There is a package called fuzzywuzzy
which allows you to match the string from a list with the strings from another list with approximation.
First of all, you will need to flatten your nested list to a list/set with unique strings.
from itertools import chain
newset = set(chain(*text_list))
{'sentence', 'i', 'interest', 'am', 'is', 'for', 'a', 'second', 'subject', 'this'}
Next, from the fuzzywuzzy
package, we import the fuzz
function.
from fuzzywuzzy import fuzz
result = [max([(fuzz.token_set_ratio(i,j),j) for j in newset]) for i in words_list]
[(100, 'a'), (57, 'for'), (100, 'sentence'), (84, 'interest')]
by looking at here, the fuzz.token_set_ratio
actually helps you to match the every element from the words_list
to all the elements in newset
and gives the percentage of matching alphabets between the two elements.
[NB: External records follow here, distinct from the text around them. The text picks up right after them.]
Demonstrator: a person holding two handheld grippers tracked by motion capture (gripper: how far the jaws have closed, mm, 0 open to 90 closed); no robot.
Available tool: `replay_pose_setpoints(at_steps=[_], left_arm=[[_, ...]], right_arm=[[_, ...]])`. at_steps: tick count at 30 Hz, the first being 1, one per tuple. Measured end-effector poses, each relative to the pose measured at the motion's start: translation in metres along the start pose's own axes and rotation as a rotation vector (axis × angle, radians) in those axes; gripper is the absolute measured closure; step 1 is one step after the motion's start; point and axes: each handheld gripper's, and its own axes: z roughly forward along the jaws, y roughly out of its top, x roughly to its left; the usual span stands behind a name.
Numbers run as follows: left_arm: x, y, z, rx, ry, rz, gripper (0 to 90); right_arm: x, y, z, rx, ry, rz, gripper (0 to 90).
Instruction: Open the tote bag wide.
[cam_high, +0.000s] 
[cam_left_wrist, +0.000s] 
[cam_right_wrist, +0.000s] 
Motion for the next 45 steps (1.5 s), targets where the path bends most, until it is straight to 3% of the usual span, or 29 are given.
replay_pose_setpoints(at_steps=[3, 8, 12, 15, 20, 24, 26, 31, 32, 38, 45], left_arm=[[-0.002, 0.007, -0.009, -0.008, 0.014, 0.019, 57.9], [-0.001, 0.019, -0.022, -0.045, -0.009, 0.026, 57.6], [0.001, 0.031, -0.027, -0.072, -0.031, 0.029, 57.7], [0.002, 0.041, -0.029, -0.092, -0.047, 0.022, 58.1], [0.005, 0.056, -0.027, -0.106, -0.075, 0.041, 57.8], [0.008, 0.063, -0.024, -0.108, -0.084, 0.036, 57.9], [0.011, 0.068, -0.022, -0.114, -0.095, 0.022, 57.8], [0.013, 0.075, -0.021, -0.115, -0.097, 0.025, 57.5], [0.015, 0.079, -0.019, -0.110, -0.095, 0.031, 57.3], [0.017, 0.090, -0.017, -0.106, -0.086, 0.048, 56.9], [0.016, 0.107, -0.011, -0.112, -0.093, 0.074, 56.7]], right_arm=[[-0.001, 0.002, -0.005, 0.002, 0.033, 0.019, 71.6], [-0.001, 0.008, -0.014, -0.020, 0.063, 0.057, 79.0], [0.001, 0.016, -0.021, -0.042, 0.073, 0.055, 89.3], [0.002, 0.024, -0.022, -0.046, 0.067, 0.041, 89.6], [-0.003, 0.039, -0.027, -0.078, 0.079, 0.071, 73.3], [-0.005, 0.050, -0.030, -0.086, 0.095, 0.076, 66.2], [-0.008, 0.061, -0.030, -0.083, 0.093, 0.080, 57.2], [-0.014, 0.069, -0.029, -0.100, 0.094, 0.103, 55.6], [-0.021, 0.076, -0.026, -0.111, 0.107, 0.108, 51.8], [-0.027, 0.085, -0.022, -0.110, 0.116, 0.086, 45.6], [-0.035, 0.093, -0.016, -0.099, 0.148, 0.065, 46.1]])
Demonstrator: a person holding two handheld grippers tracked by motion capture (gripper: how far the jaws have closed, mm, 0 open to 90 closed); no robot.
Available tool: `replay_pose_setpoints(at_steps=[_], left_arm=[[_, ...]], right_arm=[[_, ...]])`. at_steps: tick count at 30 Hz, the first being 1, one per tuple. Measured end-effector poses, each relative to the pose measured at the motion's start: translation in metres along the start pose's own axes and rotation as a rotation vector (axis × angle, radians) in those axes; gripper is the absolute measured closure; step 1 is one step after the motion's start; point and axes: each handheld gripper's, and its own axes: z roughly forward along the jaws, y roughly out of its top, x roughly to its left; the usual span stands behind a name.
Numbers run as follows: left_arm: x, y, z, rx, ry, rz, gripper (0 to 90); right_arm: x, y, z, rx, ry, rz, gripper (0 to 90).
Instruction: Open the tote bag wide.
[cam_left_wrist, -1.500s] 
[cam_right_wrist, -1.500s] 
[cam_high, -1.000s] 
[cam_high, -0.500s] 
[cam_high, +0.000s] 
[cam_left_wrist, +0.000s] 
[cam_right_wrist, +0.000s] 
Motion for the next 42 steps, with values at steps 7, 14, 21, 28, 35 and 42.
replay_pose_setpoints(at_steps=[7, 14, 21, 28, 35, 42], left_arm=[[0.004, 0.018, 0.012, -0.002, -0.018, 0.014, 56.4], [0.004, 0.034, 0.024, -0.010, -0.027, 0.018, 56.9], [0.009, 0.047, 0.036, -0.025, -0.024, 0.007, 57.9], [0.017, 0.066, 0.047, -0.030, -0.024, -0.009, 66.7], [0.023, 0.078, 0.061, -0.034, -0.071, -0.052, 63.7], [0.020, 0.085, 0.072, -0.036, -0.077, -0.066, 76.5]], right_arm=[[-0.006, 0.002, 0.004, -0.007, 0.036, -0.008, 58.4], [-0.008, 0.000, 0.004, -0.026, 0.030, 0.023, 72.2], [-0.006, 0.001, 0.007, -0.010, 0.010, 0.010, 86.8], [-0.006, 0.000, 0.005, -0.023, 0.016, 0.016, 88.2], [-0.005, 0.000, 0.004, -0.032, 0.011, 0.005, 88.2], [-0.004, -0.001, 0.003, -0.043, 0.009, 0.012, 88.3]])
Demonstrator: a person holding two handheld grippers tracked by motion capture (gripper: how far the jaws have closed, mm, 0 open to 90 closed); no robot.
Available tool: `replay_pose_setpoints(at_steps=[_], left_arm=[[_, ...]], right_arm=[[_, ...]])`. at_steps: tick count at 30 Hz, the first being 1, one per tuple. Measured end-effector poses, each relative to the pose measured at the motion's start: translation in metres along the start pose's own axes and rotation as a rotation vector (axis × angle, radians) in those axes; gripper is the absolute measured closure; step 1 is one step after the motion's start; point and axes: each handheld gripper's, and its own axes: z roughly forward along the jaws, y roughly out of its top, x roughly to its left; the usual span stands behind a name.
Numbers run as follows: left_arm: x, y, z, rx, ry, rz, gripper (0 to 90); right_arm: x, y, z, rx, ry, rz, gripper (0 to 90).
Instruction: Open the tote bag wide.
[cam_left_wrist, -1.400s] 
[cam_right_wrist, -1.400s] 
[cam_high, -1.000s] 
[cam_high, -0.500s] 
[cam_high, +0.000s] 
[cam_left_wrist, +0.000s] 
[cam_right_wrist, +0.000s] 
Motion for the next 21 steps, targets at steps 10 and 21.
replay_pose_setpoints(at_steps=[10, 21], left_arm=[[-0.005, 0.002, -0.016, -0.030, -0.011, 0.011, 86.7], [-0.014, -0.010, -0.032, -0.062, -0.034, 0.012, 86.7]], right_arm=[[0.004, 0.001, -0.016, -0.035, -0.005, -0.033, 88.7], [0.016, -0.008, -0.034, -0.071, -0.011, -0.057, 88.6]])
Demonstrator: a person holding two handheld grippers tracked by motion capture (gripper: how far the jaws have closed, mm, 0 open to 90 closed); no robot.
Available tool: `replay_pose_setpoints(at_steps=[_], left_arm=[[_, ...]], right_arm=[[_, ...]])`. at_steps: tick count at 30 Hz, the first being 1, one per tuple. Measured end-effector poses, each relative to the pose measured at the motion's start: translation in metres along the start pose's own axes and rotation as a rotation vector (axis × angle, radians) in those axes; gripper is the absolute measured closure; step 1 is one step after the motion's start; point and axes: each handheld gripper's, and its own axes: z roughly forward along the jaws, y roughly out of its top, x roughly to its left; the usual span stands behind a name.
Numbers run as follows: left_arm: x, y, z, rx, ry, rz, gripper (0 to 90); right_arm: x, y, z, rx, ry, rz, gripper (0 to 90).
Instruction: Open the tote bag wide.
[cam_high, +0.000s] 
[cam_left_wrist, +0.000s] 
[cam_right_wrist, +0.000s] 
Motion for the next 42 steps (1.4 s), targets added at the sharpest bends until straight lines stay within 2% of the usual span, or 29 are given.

You can remove the max
to see the full list of it. (Some alphabets in for
is in the word
, that's why it's shown in this tuple list too with 57% of matching. You can later use a for loop and a percentage tolerance to remove those matches below the percentage tolerance)
Finally, you will use map
to get your desired output.
similarity_score, fuzzy_match = map(list,zip(*result))
fuzzy_match
Out[40]: ['a', 'for', 'sentence', 'interest']
Extra
If your input is not the usual ASCII standard, you can put another argument in the fuzz.token_set_ratio
a = ['У', 'вас', 'є', 'чашка', 'кави?']
b = ['ви']
[max([(fuzz.token_set_ratio(i, j, force_ascii= False),j) for j in a]) for i in b]
Out[9]: [(67, 'кави?')]